Following this year's robust performance, China's economic growth
is on track to exceed 8 percent in 2004.
That's the forecast from a group of esteemed economists at the
Chinese Academy of Social Sciences. But they suggested phasing out
the country's proactive fiscal policy and putting the brakes on the
rapid growth of loan supply.
The experts also suggested more feasible measures be established to
boost domestic consumption.
As
for the growth estimate, the Ministry of Commerce is more cautious.

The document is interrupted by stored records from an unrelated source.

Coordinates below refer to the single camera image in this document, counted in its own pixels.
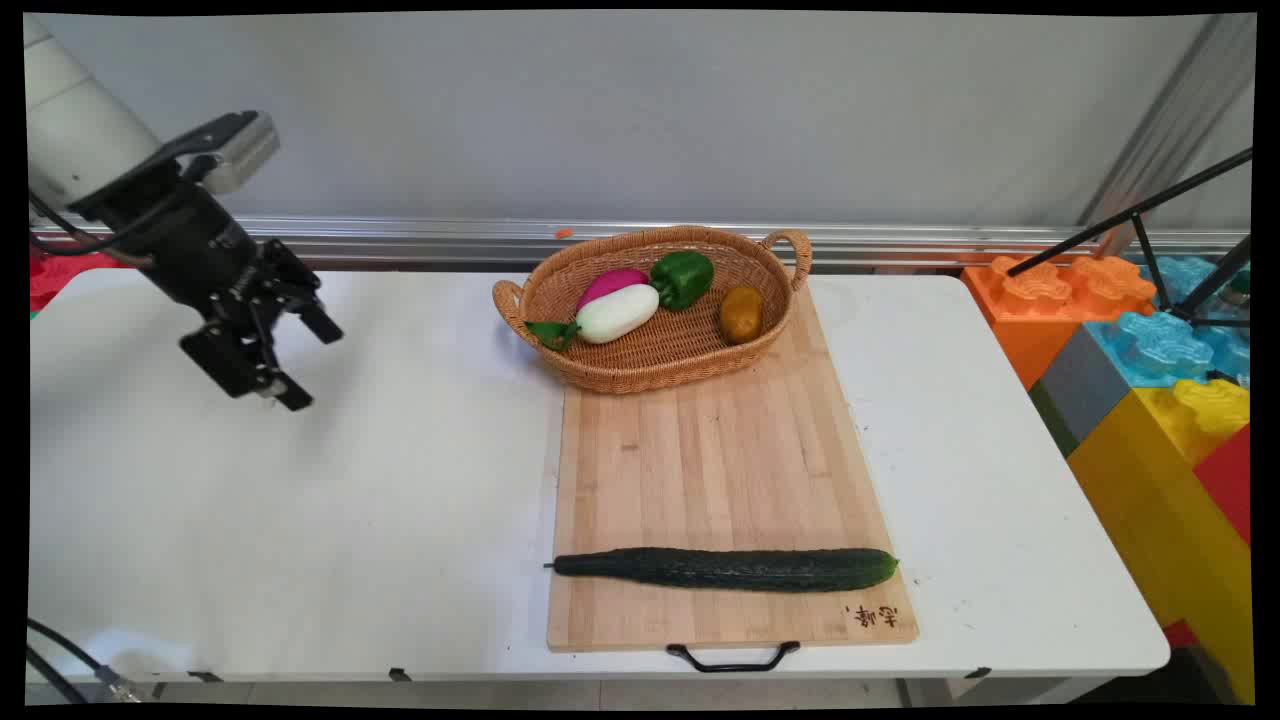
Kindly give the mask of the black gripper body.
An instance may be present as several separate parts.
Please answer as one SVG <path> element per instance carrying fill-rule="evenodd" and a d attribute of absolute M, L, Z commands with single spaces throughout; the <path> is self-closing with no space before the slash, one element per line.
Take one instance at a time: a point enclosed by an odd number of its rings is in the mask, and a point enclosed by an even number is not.
<path fill-rule="evenodd" d="M 210 309 L 259 258 L 238 222 L 173 156 L 150 158 L 69 209 L 105 224 L 113 249 L 148 258 L 142 274 L 192 309 Z"/>

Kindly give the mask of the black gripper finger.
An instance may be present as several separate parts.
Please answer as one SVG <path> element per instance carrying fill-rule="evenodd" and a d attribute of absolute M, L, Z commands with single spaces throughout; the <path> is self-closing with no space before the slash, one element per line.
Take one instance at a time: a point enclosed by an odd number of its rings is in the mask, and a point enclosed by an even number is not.
<path fill-rule="evenodd" d="M 296 314 L 325 345 L 344 337 L 320 300 L 319 275 L 280 240 L 269 240 L 261 246 L 256 268 L 255 300 L 259 305 Z"/>
<path fill-rule="evenodd" d="M 211 293 L 204 324 L 183 336 L 179 347 L 229 397 L 257 395 L 296 413 L 314 398 L 276 357 L 274 331 L 282 314 L 278 300 Z"/>

In its latest report on foreign trade, the ministry said China's
gross domestic product (GDP) for next year will be 7 percent higher
than 2003, thanks to efficient domestic policies and the rebound of
other major economies around the world.
The National Bureau of Statistics didn't release a clear indicator
for next year's growth rate, but said China's economy, which will
register 8.5 percent growth in 2003, will maintain its
momentum.
Despite the encouraging predictions, the economists and officials
said the country needs "coordinated readjustment" in terms of
fiscal and monetary policies to ensure speedy economic growth. "The
rapid growth rate is no problem, but we need readjustment in fiscal
and monetary policies," the academy economists said in a
report.
Partly due to proactive fiscal policies since 1998, China has
achieved rapid and stable growth in economic development. "But the
economy has become mainly investment-oriented," the report
stated.
Investment has accounted for more than 60 percent of the total
volume of GDP during the first half of this year, up from 26.5
percent in 1998.
"We should consider cutting down the scale of treasury bonds next
year," the National Bureau of Statistics said in its report.
So
far this year, the government has issued 140 billion yuan (US$16.9
billion) of treasury bonds, as compared with 150 billion yuan
(US$18 billion) for the whole of 2002.
All the experts agreed the private sector should play a more
prominent role in China's economic development.
"In the market economy, we should change the role of government,
and enterprises and the private sector should become the backbone
of investment," said Wu Jinglian, an economist with the Development
and Research Center under the State Council.